Et pourtant, quelques mois après la mise en œuvre, certains ont observé un phénomène qu’ils n’avaient pas anticipé : une baisse progressive de l’engagement client, une perte de récurrence dans les commandes, un allongement des cycles de décision, et parfois même un doute exprimé par les clients eux-mêmes quant à la présence commerciale de l’entreprise.

Dans une PME industrielle, la réduction de trois postes sur sept a permis de préserver la marge brute à court terme. Mais six mois plus tard, le portefeuille actif avait perdu plus de 10  % de sa valeur. Non pas par colère ou rupture frontale, mais par désengagement diffus.

Dans une autre structure de type ETI, le choix de ne pas remplacer les départs naturels, combiné à une exigence commerciale inchangée, a conduit à une surcharge pour les équipes restantes, et à une série de démissions non prévues.

Ces situations ne sont pas des erreurs de gestion. Ce sont des effets secondaires d’une décision légitime mais incomplète si elle n’est pas accompagnée.



Avant de couper : revoir les équilibres, interroger les priorités


Inversement, pour que ayez une vision complète du sujet, j'aimerais aussi vous parler des dirigeants qui ont envisagé de réduire, puis ont choisi de transformer. 

Ils ont commencé par poser les questions : À quoi sert notre force commerciale aujourd’hui ? Que lui demandons-nous réellement ? Est-elle structurée pour convertir, fidéliser, prospecter… ou un peu tout à la fois, sans cadre clair ?

Ce travail, quand il est bien mené, fait souvent émerger des alternatives à la réduction frontale :

·        Repenser la couverture des comptes et redéfinir les priorités.

·        Clarifier la répartition des rôles avec l’ADV (Administration des Ventes) ou le marketing.

·        Optimiser les outils et processus, parfois trop contraignants ou redondants.

·        Identifier des zones à potentiel mal exploitées faute d’organisation adaptée.

Ce que certains voyaient comme un plan de réduction s’est transformé en plan de réalignement. Et les résultats n’en ont été que plus durables, à la fois sur le chiffre et sur l’adhésion des équipes.

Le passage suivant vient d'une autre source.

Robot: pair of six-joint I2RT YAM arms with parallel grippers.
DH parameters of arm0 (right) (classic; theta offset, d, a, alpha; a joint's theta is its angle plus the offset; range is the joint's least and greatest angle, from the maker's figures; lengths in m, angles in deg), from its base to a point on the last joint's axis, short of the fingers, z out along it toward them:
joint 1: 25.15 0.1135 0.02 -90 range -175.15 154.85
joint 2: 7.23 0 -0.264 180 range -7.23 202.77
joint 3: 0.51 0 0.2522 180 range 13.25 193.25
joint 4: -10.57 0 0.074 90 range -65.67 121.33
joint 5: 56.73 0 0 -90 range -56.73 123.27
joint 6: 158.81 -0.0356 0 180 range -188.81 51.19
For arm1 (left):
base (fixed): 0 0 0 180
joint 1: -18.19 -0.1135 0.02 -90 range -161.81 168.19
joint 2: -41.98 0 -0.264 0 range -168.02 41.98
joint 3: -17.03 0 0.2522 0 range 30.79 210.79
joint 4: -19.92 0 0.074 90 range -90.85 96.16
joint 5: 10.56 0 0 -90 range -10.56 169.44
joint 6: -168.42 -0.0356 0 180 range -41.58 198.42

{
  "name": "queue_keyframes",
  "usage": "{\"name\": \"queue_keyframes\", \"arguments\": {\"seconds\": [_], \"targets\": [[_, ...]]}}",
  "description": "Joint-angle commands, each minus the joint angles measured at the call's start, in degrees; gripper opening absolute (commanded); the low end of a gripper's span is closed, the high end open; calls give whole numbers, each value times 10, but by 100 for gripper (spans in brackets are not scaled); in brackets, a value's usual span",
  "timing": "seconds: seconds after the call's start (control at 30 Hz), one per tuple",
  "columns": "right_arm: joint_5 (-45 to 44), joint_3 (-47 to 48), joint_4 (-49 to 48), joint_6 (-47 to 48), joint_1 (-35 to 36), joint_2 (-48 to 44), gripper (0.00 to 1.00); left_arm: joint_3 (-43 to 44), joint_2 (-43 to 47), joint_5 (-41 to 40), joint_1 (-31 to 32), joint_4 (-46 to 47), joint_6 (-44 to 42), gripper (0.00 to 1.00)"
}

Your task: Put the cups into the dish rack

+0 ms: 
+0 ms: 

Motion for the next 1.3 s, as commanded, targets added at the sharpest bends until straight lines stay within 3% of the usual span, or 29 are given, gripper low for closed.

Et si réduire est la bonne option, alors accompagnons-la pleinement

Soyons clairs, la réduction reste parfois la seule voie possible. Et ce n’est ni un tabou, ni un échec. Ce qui fait toute la différence, c’est la manière dont cette décision est prise, expliquée, structurée et suivie.

Les entreprises qui l’ont bien vécu ont :

·        anticipé les impacts internes (charge, moral, cohésion) ;

·        communiqué avec clarté sur les raisons et les objectifs ;

·        mis en place des relais ou des solutions de transition (temps partagé, commerciaux externalisés) ;

·        redéfini les priorités commerciales de manière opérationnelle, pour que l’effort se concentre là où il est le plus utile.

Réduire n’est jamais anodin, mais cela peut être un acte de management responsable, s’il s’inscrit dans un cadre clair et tourné vers l’avenir.



Réduire, oui mais jamais à l’aveugle.

En conclusion, la vraie question selon moi n’est donc pas « réduction ou pas réduction ». Elle est : réduire pourquoi, comment, et dans quel but ? Car ce n’est pas uniquement une réorganisation interne dont on se parle, c’est aussi un signal envoyé aux équipes, aux clients, et parfois aux concurrents. 


Dans la tempête, certaines entreprises coupent pour tenir. D’autres coupent pour repartir. Mais les plus solides gardent une vision claire, même quand elles doivent réduire la voilure. Et dans cette équation, la fonction commerciale ne peut pas être traitée comme une simple variable d’ajustement. Elle porte encore, et peut-être plus que jamais, la continuité du lien, la compréhension du client, et la capacité à regagner du terrain quand le calme reviendra.